The indexing scheme used here is built on the same principles as the one described in Section 6.1, based on mother-daughter matching. The main difference is the content of the indexing keys, which now include a third element. This set is used in a two-layer indexing method.

In path indexing, each mother $M$ has its indexing scheme defined as: $\mathcal{L}(M)=\{(R_i,D_j,V_{i,j})\}$. The pair $(R_i,D_j)$ is the positional index key and represents the position $D_j$ in the rule $R_i$ of a matching daughter, while $V_{i,j}$ is a vector containing type values extracted from $M$. These vectors will be referred to as path index vectors. For each pair of mother-daughter that can unify, a different set of types is extracted. When $M$ is inserted in the chart as an edge, it is placed in the entry associated with $(R_i,D_j)$ as in the positional indexing method, but its vector $V_{i,j}$ accompanies $M$ in the chart.

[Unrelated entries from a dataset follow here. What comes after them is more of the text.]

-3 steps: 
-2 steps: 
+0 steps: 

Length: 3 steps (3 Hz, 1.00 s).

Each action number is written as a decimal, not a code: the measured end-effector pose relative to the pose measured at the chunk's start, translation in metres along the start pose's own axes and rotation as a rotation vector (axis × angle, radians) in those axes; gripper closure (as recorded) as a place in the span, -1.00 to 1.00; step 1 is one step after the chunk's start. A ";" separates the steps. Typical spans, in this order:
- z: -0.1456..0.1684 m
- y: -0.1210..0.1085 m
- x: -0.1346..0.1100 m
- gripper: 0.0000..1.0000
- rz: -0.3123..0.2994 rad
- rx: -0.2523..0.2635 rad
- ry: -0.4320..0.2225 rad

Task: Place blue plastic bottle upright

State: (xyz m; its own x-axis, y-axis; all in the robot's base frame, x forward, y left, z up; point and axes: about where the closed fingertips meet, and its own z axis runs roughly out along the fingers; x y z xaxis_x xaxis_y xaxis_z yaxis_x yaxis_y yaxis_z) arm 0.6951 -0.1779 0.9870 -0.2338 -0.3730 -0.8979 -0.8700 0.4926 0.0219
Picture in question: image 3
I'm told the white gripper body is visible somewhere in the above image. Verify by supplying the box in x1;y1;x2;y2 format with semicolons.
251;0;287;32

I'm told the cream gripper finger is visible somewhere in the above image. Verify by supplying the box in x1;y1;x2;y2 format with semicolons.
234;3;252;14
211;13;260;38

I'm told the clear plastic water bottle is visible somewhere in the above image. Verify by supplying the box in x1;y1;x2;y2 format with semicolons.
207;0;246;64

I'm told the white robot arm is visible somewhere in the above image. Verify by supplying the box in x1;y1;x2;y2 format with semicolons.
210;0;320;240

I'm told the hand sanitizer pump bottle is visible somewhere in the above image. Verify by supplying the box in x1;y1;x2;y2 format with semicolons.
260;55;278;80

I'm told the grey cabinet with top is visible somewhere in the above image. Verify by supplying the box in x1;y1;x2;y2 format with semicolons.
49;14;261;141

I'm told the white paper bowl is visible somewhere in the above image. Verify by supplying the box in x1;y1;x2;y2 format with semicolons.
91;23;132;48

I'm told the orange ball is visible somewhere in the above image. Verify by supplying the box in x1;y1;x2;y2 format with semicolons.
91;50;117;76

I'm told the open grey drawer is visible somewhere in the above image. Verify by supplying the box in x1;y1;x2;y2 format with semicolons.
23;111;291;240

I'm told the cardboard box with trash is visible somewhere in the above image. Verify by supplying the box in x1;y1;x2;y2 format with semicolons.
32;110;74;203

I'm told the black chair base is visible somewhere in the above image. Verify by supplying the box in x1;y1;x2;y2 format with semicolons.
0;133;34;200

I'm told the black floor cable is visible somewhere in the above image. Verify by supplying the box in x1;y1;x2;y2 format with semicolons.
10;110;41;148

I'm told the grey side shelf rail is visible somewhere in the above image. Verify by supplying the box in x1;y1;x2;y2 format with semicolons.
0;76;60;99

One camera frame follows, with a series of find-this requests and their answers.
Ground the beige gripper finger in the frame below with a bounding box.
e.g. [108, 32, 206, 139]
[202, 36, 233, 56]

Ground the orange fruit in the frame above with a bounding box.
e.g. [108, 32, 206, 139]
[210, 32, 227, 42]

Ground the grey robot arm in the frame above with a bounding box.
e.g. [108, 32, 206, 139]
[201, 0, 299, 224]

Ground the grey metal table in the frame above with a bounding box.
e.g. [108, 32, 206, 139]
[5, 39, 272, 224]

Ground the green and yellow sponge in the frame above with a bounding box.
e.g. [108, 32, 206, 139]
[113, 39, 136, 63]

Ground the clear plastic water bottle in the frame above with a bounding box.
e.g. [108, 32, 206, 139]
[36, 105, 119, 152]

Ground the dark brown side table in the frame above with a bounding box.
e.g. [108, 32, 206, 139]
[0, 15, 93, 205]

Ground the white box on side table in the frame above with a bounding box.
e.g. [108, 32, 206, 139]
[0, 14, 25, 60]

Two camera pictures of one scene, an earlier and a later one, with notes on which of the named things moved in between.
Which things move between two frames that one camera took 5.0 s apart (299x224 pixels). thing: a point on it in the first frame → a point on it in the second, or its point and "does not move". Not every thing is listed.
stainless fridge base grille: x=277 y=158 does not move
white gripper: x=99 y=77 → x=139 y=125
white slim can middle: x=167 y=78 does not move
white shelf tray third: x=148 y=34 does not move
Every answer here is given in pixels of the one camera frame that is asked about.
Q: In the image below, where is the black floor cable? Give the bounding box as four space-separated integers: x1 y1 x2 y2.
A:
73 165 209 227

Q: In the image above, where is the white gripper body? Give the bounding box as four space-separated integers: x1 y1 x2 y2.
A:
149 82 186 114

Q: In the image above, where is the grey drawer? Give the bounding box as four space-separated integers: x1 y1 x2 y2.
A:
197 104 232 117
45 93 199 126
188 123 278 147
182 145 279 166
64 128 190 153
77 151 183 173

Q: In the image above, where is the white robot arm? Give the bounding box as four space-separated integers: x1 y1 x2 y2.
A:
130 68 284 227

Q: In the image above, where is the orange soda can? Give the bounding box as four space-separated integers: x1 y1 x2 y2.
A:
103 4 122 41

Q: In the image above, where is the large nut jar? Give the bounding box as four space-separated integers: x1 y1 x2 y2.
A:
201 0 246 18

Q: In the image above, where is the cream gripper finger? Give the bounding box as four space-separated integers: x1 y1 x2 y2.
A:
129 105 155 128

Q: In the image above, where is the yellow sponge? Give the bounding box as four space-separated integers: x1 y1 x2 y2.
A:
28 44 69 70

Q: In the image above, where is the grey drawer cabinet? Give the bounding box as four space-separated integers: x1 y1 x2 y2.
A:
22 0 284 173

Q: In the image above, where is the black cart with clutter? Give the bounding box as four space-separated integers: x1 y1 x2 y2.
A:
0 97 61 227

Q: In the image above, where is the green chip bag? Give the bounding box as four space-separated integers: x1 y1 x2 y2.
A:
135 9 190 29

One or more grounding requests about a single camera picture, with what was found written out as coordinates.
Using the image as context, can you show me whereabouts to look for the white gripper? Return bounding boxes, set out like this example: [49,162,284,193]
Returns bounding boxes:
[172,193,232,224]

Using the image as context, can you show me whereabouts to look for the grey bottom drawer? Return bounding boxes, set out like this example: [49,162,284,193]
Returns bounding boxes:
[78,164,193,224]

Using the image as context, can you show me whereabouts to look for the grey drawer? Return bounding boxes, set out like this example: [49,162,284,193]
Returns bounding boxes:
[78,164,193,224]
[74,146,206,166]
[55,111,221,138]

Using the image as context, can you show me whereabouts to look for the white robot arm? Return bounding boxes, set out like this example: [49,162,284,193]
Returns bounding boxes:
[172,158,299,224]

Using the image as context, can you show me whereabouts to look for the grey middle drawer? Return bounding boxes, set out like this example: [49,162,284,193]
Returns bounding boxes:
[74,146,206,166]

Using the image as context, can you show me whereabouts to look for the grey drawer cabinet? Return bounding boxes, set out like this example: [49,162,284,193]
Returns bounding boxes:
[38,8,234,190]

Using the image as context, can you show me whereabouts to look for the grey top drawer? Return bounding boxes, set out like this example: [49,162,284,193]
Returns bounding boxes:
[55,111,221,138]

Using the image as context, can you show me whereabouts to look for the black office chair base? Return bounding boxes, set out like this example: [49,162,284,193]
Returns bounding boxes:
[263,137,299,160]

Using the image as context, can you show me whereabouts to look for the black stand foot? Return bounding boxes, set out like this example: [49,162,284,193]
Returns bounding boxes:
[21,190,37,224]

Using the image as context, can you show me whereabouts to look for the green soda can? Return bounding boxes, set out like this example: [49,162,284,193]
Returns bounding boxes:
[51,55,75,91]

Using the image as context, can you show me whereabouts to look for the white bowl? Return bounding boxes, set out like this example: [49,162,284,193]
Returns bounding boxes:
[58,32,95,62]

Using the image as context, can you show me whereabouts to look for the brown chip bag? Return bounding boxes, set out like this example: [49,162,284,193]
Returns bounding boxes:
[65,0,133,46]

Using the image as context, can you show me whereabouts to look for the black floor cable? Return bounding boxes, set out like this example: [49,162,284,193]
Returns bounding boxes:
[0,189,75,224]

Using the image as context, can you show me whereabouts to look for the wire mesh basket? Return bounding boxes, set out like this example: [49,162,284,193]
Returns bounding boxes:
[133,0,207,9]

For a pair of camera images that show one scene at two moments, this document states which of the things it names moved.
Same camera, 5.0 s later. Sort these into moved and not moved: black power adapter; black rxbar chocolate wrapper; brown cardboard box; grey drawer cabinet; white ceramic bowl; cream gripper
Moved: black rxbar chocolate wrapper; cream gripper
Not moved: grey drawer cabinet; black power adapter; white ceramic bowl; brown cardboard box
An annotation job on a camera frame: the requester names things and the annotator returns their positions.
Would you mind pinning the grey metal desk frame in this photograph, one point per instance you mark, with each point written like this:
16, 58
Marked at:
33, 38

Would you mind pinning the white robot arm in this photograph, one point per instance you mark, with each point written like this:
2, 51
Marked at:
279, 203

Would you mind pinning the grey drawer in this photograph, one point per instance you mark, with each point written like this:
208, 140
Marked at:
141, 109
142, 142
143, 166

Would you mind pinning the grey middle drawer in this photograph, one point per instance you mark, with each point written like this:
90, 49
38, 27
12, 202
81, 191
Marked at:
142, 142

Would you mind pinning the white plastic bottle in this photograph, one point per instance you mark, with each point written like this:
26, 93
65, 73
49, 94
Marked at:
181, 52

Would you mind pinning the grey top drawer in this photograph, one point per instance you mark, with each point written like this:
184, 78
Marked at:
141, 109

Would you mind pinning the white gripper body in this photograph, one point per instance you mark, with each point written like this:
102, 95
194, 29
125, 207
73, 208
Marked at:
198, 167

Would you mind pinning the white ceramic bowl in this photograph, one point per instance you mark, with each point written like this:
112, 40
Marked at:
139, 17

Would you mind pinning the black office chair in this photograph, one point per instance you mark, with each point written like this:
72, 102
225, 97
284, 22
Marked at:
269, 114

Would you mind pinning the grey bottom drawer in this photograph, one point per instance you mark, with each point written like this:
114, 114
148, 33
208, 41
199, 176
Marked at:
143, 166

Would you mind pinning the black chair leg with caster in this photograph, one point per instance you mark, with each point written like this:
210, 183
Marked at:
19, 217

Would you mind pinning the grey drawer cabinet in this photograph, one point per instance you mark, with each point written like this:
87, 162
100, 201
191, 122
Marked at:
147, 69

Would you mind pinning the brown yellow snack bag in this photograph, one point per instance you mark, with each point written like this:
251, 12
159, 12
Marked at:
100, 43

The positional index uses the daughter's position as the index key, without any need for a function to compute the key during run-time. Path indexing, however, uses a two-layer method. The first layer consists of the positional key for daughters. The second layer uses types extracted from the typed feature structure. For this, each daughter is now associated with more than one index key. The set of a daughter's index keys is: $\mathcal{L}(D)=\{(R_i,D_j,V_{i,j})\}$, where $R_i$ is the rule number of a matching mother, $D_j$ is $D$'s position, and $V_{i,j}$ is the path index vector containing types extracted from $D$. A daughter $D$ has a different vector defined for each mother $M$ that can unify with $D$.